Produce the lines from the one containing "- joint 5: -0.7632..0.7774" through the end of the material exactly as they appear, both ends included, and leave the pictures out.

→ Dataset section
▼

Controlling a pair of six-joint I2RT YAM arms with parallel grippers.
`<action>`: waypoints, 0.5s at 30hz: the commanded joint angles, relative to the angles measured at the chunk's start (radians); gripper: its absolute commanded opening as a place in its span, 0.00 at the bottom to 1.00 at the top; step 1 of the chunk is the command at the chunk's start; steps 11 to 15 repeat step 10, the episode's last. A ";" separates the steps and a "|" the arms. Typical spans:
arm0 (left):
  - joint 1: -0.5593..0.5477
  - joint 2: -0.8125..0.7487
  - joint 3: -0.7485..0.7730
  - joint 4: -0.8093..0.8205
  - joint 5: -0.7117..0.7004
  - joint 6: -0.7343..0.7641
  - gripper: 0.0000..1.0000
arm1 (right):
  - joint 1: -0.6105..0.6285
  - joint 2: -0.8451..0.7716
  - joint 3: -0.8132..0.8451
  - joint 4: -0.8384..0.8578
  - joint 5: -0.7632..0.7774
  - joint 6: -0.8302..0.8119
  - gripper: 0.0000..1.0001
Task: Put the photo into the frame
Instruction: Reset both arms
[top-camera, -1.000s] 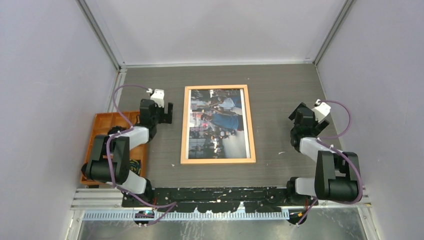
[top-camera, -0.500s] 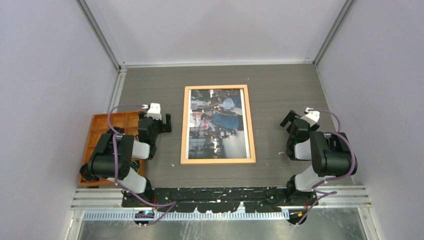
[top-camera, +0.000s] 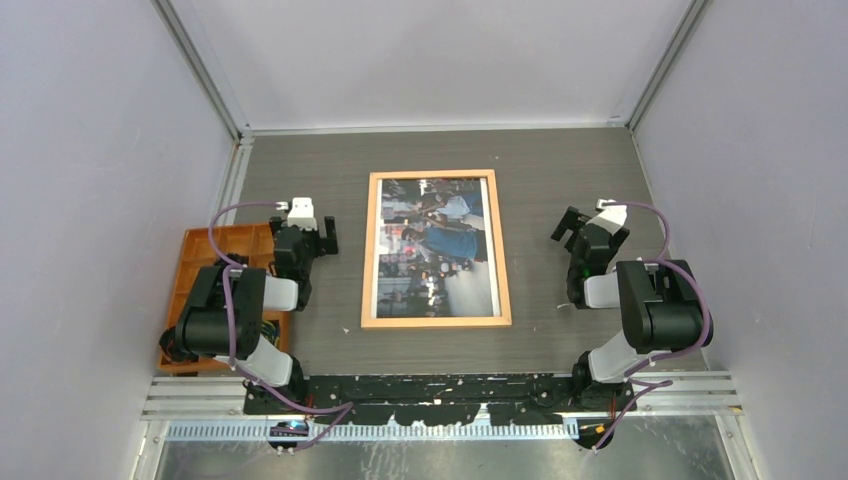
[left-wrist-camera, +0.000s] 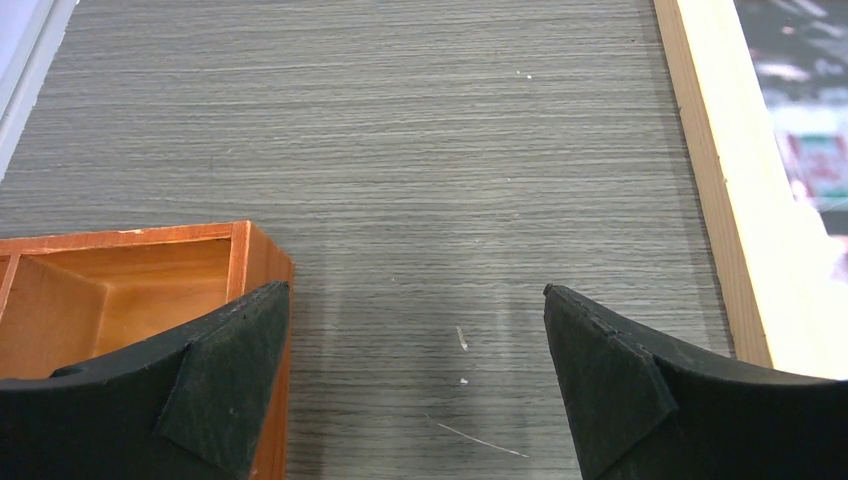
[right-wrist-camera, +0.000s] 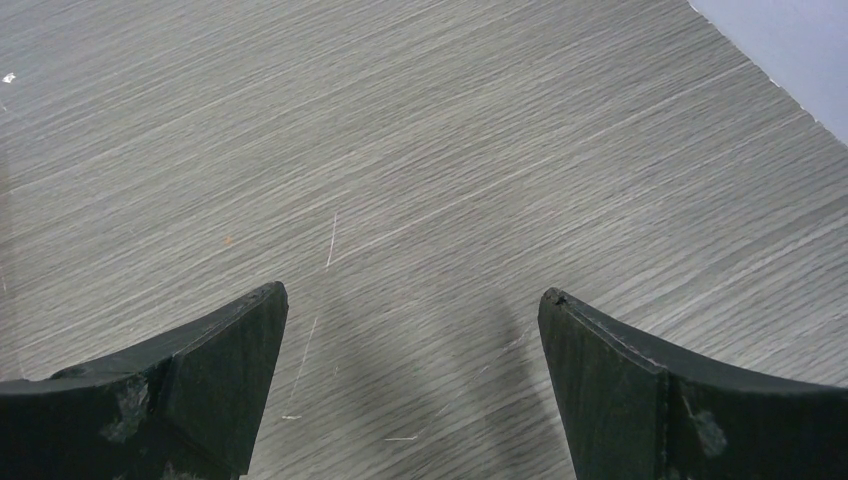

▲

→ Solution
  - joint 5: -0.7632..0.7774
  - joint 6: -0.8302..0.8119
  - gripper: 0.0000..1.0001
Task: Put the photo into the frame
Instruction: Reset both arms
[top-camera, -1.000s] 
[top-camera, -0.500s] 
[top-camera, +0.000s] 
[left-wrist-camera, +0.000s] 
[right-wrist-camera, +0.000s] 

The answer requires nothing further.